Alternative metabolic pathways, which were identified by scientists in the new study, are based on molecules based on sulfur-a substance that was abundant in the terrestrial oceans several billion years ago.

"The importance of this research is that now, in the context of new attempts to find out the origin of life, the probability of its appearance without the participation of phosphates, which are now considered one of its most important components, but which might not have been, should be taken into account when the first chemical the reactions that led to its appearance, "says researcher Daniel Sergee from Boston University.

The idea that sulfur could once play a central role in the metabolic process is by no means new. As early as the beginning of the 20th century, the German chemist Wachtershauser suggested that the compounds of iron sulfide and nickel sulphide could play the role of a catalyst for the process of carbon fixation around deep oceanic volcanic flows and act as a mechanism for energy exchange between what they called "primordial organisms". However, the lack of convincing evidence, combining the variety of chemical reactions involved in this "sulphide-iron hypothesis", did not confirm this assumption.

"What was always missed was the lack of convincing evidence based on the evidence that these early chemical processes could be a connected and relatively complex primitive metabolic network, and not just scattered reactions," comments Serge.

Sergé and his team applied the method of computational system biology - a theoretical approach, in which mathematical models were used to study a variety of ways of biochemical reactions - and identified a set of eight phosphate-free compounds that could be abundant in the ancient oceans of our planet. Then they applied an algorithm for simulating primitive energy metabolism, including iron sulfides, as well as sulfide-containing compounds-thioethers-and began to monitor what various chemical reactions might occur with them.

As a result, it was found that the result of the main network of 315 reactions involving 260 metabolites could be the production of a variety of complex organic compounds necessary for the emergence of life. The list of these compounds also includes amino acids and carboxylic acids.

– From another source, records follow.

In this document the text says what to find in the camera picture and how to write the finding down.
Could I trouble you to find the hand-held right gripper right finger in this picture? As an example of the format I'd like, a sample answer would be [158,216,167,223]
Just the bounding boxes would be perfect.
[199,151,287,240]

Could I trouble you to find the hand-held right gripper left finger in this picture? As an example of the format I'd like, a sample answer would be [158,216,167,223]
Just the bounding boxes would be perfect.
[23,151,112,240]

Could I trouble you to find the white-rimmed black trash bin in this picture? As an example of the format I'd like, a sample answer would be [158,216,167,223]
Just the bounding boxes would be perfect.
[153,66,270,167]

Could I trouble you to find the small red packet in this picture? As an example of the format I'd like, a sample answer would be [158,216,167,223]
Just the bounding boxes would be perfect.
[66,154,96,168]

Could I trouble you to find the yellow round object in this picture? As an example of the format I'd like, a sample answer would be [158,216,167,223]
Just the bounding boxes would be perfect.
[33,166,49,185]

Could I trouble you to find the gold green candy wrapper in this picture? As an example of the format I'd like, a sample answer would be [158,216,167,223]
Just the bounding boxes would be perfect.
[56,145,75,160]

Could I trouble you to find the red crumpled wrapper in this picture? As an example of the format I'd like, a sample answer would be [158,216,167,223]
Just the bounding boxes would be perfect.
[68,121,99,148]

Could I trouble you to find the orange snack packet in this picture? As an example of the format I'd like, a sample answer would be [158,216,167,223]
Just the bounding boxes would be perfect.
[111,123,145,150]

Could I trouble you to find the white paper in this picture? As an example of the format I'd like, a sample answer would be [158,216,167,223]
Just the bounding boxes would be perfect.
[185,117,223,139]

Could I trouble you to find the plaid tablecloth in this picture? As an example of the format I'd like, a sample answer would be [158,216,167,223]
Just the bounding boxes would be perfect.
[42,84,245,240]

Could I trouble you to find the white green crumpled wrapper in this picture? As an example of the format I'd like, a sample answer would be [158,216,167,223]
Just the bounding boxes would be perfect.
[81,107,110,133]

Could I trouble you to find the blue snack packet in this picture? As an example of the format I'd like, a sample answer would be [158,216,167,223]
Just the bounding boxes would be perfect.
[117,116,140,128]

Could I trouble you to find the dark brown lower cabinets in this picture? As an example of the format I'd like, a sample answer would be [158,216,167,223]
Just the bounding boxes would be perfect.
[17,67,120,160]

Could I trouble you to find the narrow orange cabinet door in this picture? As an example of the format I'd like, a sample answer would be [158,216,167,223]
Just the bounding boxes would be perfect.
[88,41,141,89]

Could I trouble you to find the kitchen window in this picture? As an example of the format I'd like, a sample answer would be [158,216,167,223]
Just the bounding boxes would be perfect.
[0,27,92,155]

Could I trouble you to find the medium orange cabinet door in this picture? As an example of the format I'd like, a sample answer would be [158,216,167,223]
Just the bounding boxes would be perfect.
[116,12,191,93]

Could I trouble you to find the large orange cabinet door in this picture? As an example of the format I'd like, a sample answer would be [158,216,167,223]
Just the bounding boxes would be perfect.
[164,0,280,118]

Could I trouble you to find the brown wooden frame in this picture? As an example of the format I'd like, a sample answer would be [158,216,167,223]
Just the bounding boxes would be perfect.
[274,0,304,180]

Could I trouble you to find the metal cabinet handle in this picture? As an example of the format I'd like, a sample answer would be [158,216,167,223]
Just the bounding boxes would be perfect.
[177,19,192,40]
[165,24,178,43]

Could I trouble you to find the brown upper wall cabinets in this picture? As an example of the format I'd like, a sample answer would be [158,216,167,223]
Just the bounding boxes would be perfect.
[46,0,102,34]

Since early bioorganic chemistry could not leave enough evidence of its existence in the form of ancient deposits, it is necessary to use similar mathematical models capable of predicting what could have happened many billions of years ago. And although such data can hardly be used as evidence of life-free life development, they can be one of the proofs of the possibility that life has emerged from chemical compounds that most modern organisms do not at all rely on. In addition, the use of such data can go far beyond the usual discussion of questions about how life on this planet could have formed.

"The analysis of metabolism from the point of view of the ecosystem level or even as a planetary phenomenon, and not as an individual feature of specific organisms, can be of practical importance for our understanding of the microbial community," says Serge.

The results of the research group of scientists from the Massachusetts Institute of Technology and Boston University was published in one of the latest issues of the scientific journal Cell.